There is an aesthetic principle here. . . . If you put the murdered president of the United States on one side of a scale and that wretched waif Oswald on the other side, it doesn’t balance. You want to add something weightier to Oswald. It would invest the president’s death with meaning, endowing him with martyrdom. He would have died for something.

A conspiracy, of course, would do the job nicely.

    If great events demand great causes, as Manchester argues, thirst for a conspiracy will never be slaked. As he stands, Oswald is unequal to the task of assassinating a president who, fairly or not, is sometimes rated higher than Abraham Lincoln or Franklin Roosevelt. But perhaps this anniversary ought to be an occasion to re-examine that imbalance, if possible, adjust the scales, and make the assassination coherent. In addition to marking thirty years, this November is the first major anniversary since the geopolitical rules changed and exaggerated passions and fears abated. Its more than possible that our understanding of the assassination, like so much else, has been obscured by cold war exigencies. New documentary evidence, not only about the assassination but also about Kennedy’s Cuba policy, has been released, and principal officials are talking, some after a long silence.

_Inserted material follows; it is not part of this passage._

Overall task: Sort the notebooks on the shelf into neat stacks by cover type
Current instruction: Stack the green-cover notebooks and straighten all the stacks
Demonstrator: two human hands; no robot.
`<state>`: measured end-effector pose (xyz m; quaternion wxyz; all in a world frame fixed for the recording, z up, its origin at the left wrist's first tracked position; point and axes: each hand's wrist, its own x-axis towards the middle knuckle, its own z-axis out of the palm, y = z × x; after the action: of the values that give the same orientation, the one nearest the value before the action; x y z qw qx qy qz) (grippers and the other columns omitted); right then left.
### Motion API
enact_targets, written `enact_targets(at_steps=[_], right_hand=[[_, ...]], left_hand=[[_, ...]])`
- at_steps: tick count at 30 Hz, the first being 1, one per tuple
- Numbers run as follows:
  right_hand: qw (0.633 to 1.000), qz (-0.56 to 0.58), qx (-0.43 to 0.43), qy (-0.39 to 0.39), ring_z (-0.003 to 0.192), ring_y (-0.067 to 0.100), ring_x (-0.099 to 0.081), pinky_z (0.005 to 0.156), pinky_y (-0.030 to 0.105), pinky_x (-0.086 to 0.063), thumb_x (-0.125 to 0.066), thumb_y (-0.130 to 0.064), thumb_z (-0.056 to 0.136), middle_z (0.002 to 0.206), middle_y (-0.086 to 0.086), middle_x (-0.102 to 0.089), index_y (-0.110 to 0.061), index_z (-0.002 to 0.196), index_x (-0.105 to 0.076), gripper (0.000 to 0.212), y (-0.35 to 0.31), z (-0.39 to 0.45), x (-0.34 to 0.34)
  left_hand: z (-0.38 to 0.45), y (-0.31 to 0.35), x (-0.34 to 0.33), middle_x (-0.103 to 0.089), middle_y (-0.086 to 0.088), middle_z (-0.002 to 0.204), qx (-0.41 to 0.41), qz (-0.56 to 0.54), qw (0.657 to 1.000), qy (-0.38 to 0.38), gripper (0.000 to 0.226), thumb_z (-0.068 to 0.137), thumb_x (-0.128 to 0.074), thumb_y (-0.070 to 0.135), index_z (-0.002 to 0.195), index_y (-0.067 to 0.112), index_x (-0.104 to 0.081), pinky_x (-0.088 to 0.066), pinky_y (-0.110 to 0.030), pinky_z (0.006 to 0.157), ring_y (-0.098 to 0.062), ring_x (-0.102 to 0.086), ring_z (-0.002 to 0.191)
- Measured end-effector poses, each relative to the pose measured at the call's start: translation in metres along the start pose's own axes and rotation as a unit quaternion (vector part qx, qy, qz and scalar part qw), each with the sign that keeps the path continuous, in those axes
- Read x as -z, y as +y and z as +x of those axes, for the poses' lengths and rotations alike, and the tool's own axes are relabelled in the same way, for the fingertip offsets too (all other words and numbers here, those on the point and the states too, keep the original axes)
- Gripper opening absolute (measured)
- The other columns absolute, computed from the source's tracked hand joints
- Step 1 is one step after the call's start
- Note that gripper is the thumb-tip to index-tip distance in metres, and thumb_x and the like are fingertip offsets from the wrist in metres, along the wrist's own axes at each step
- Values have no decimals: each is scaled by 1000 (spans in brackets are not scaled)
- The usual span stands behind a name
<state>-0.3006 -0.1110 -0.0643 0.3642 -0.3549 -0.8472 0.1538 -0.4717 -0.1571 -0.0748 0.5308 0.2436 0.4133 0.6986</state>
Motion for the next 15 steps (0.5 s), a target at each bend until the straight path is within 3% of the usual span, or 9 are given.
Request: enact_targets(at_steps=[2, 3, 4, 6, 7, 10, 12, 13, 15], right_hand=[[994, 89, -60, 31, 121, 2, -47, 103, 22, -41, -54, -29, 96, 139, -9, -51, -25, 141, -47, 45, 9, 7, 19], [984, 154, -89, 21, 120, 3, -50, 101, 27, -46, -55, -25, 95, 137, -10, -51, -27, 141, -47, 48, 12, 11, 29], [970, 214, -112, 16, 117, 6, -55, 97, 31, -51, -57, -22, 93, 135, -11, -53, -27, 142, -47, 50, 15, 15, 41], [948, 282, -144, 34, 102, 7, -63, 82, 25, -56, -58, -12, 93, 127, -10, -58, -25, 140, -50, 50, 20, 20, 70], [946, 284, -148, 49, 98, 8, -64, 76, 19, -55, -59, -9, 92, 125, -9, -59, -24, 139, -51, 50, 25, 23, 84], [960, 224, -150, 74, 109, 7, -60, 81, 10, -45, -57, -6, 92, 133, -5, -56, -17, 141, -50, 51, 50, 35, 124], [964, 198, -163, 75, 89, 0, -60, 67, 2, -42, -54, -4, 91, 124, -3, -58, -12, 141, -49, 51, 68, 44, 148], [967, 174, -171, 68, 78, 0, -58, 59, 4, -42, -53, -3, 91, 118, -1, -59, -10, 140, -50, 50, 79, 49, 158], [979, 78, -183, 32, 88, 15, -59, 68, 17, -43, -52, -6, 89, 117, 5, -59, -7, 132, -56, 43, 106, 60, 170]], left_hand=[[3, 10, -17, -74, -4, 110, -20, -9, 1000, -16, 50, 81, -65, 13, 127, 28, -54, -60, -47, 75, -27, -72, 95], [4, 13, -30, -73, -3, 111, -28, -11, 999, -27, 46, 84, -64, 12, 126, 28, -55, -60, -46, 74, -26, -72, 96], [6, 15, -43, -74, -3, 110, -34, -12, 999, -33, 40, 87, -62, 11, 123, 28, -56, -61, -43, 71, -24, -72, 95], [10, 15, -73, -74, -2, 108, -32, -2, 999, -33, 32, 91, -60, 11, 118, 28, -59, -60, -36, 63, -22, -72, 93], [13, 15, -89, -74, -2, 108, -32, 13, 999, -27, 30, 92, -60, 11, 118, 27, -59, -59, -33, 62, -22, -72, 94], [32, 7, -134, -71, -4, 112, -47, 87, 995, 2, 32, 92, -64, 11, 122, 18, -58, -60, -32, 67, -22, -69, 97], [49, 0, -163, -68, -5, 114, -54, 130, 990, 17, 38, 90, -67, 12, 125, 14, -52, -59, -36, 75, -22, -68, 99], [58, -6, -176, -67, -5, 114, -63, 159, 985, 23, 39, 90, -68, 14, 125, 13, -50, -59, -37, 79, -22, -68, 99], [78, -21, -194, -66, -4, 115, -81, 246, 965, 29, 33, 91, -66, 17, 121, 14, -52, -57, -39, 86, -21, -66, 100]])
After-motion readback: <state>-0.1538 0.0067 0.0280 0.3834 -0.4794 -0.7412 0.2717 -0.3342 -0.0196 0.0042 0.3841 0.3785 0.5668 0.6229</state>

    In his first Weekly published after the assassination, I.F. Stone wrote a passionate and piercing column on the fallen president entitled “We All Had a Finger on That Trigger”:

Let us ask ourselves honest questions. How many Americans have not assumed--with approval--that the CIA was probably trying to find a way to assassinate Castro? How many would not applaud if the CIA succeeded? . . . Have we not become conditioned to the notion that we should have a secret agency of government--the CIA--with secret funds, to wield the dagger beneath the cloak against leaders we dislike? Even some of our best young liberal intellectuals can see nothing wrong in this picture except that the operational” functions of [the] CIA should be kept separate from its intelligence evaluations! . . Where the right to kill is so universally accepted, we should not be surprised if our young president was slain.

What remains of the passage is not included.